Maria Braun – interpretata dalla bravissima Ursina Lardi – è infatti una donna che grazie alla sua bellezza utilizza il proprio corpo dapprima per sopravvivere e poi, a causa della sua sete di ricchezza, per salire avidamente la scala sociale. Sposatasi durante la guerra con il soldato tedesco Hermann – l’integro Sebastian Schwarz –, Maria si ritrova di lì a pochissimo vedova (così crede inizialmente, ma poi scoprirà che il suo uomo è ancora in vita, andando a complicare la situazione). La donna inizia il suo decadimento morale concedendosi a un soldato americano prima e a un uomo d’affari poi: vittima di un momento storico incomprensibile e malato, la protagonista vive uno spaesamento continuo che le fa commettere degli errori, dei passi falsi (è complice dell’assassinio del suo amante che costringe il marito in galera) che a poco a poco si trasformano in cinico arrivismo. Non scorre più sangue in lei ma la volontà di potenza, di denaro, di una donna che rimane “fredda perché i tempi non permettono di avere sentimenti” come chiosa il suo personaggio e che riesce a comprarsi una casa tutta sua perché “si è fatta valere”. Ma nonostante la sua freddezza, Maria Braun rimane una vittima del suo tempo perché non considera che lo stesso arrivismo di cui si è nutrita possa avere contagiato anche le persone intorno a lei: ed è proprio il marito, alla fine della pièce, a mostrarle come chi sia costretto a subire prima o poi si riscatterà facendo lo stesso identico gioco senza alcuna pietà.
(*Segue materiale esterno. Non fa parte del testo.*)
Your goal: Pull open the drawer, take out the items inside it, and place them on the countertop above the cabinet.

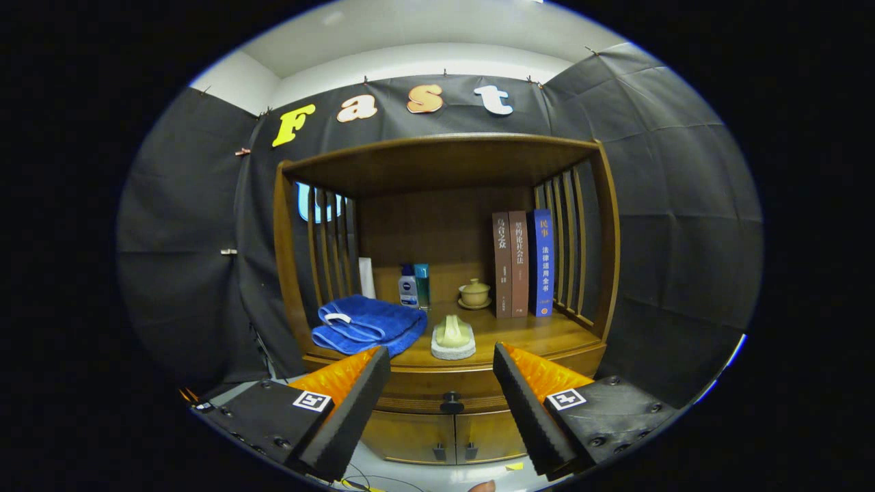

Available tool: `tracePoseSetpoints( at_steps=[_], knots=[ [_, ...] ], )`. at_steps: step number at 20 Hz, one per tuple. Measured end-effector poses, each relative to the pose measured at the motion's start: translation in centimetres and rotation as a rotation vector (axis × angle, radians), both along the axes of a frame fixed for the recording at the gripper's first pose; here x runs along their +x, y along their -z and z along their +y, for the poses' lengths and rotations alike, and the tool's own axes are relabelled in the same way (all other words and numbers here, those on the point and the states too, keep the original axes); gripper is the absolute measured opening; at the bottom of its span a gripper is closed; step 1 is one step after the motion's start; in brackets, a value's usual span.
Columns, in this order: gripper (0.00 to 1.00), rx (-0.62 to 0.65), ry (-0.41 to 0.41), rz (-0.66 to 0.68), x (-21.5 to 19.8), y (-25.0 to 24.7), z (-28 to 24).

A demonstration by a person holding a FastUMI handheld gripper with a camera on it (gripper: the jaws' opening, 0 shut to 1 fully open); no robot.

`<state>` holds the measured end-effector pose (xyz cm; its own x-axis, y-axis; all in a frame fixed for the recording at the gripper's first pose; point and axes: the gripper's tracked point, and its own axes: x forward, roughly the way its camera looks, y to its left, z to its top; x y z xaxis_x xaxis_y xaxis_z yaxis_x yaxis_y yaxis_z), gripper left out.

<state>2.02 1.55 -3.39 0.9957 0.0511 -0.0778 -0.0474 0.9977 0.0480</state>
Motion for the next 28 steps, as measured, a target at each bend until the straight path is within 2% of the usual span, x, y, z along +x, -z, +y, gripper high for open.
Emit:
tracePoseSetpoints(
  at_steps=[6,13,28],
  knots=[
    [0.98,-0.012,0.006,-0.015,-2.7,-2.7,-0.4],
    [0.99,-0.054,0.037,-0.044,-2.6,-2.4,-0.7],
    [0.99,-0.041,0.042,-0.044,-2.3,-2.0,-0.8]
  ],
)
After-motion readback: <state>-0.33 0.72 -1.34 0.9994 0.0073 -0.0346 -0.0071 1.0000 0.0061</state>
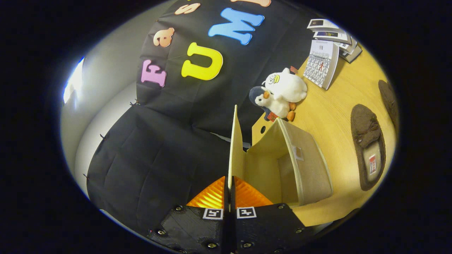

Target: Open the storage box then place both shoes into the box .Put the left shoe in first, then the right shoe, with the right side of both shoes facing outward in a uniform manner.

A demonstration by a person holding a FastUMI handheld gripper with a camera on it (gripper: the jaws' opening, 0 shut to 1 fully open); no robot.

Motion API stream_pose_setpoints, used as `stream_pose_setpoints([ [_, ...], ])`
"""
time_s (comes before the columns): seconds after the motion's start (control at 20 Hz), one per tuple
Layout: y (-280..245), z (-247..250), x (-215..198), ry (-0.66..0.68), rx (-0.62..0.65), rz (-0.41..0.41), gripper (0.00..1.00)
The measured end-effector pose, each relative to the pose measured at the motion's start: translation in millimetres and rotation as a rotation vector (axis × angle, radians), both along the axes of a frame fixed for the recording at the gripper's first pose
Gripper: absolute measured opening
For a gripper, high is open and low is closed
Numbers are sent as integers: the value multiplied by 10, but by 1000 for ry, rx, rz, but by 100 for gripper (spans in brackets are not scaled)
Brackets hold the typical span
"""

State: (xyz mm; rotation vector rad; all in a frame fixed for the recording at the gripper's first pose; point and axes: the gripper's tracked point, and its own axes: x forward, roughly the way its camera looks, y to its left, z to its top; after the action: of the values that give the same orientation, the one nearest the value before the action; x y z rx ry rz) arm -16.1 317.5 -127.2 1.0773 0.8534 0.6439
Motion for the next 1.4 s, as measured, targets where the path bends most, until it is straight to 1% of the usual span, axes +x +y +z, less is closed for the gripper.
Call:
stream_pose_setpoints([
  [0.15, 226, 192, -4, -80, -71, 20, 0],
  [0.35, 596, 392, -87, -175, -155, 70, 0],
  [0.55, 968, 520, -164, -219, -180, 92, 0],
  [0.7, 1252, 521, -240, -241, -216, 128, 0],
  [0.8, 1387, 538, -300, -286, -252, 168, 0],
  [0.85, 1521, 530, -326, -312, -270, 192, 6],
  [0.9, 1582, 574, -347, -344, -281, 212, 7],
  [0.95, 1710, 583, -390, -377, -288, 235, 17],
  [1.0, 1735, 640, -422, -407, -300, 251, 33],
  [1.1, 1778, 691, -410, -479, -332, 267, 76],
  [1.15, 1767, 710, -429, -515, -355, 261, 98],
  [1.4, 1478, 827, -334, -655, -446, 223, 97],
])
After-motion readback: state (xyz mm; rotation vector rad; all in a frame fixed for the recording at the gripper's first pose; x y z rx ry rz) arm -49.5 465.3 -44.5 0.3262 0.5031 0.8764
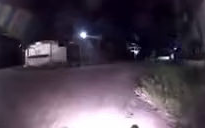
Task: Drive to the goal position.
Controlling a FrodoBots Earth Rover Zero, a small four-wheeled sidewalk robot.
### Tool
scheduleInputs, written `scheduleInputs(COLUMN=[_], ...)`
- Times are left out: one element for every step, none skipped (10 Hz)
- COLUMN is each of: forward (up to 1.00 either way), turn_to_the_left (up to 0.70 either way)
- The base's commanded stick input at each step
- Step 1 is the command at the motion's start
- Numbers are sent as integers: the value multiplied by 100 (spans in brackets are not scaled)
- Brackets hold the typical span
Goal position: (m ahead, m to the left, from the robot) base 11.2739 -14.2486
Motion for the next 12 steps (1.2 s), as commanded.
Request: scheduleInputs(forward=[70, 70, 70, 70, 70, 70, 70, 70, 70, 70, 70, 70], turn_to_the_left=[0, 0, -1, -10, -35, -35, -35, -35, -35, -35, -18, 0])
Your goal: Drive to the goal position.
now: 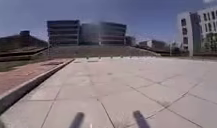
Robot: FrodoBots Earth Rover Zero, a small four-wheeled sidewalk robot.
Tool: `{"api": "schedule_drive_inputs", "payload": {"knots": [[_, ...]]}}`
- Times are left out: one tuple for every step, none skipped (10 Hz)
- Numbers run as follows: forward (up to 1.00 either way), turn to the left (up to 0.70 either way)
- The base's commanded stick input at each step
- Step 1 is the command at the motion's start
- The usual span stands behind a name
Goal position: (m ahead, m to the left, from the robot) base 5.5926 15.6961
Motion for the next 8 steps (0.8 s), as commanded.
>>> {"api": "schedule_drive_inputs", "payload": {"knots": [[1.0,-0.27],[1.0,-0.27],[1.0,-0.27],[1.0,0.0],[1.0,0.0],[1.0,0.0],[1.0,0.0],[1.0,0.0]]}}
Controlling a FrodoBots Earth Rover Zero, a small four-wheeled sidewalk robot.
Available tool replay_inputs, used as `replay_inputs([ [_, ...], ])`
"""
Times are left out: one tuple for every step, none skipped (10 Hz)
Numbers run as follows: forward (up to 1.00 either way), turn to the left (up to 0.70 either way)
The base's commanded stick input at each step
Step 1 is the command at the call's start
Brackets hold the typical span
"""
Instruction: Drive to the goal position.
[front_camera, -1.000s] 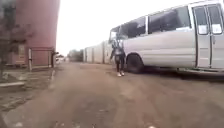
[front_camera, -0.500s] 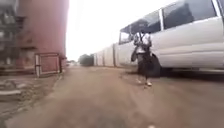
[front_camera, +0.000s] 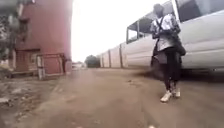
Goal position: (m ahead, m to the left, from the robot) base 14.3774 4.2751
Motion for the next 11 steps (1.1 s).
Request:
replay_inputs([
  [1.00, 0.21],
  [1.00, 0.27],
  [1.00, 0.27],
  [1.00, 0.27],
  [1.00, 0.06],
  [1.00, 0.00],
  [1.00, 0.00],
  [1.00, 0.02],
  [1.00, 0.21],
  [1.00, 0.27],
  [1.00, 0.23],
])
Sul fondale di una scena che ricorda il salotto di un hotel, scorrono le immagini di quella maledetta guerra, delle donne tedesche innamorate di Hitler, ma anche le riprese fatte dalla telecamera in scena tenuta dagli stessi attori – splendidi e affiatatissimi: uno scenario che fonde la storia passata con l’egoismo presente in uno spettacolo metateatrale che interroga il nostro oggi, in cui dovremmo smettere di pensare egoisticamente “per fortuna non siamo mica greci”, come dicono ironicamente i personaggi durante le loro battute, per salvarci insieme, prima di arrivare al rumore assordante dell’esplosione finale che non risparmia nessuno.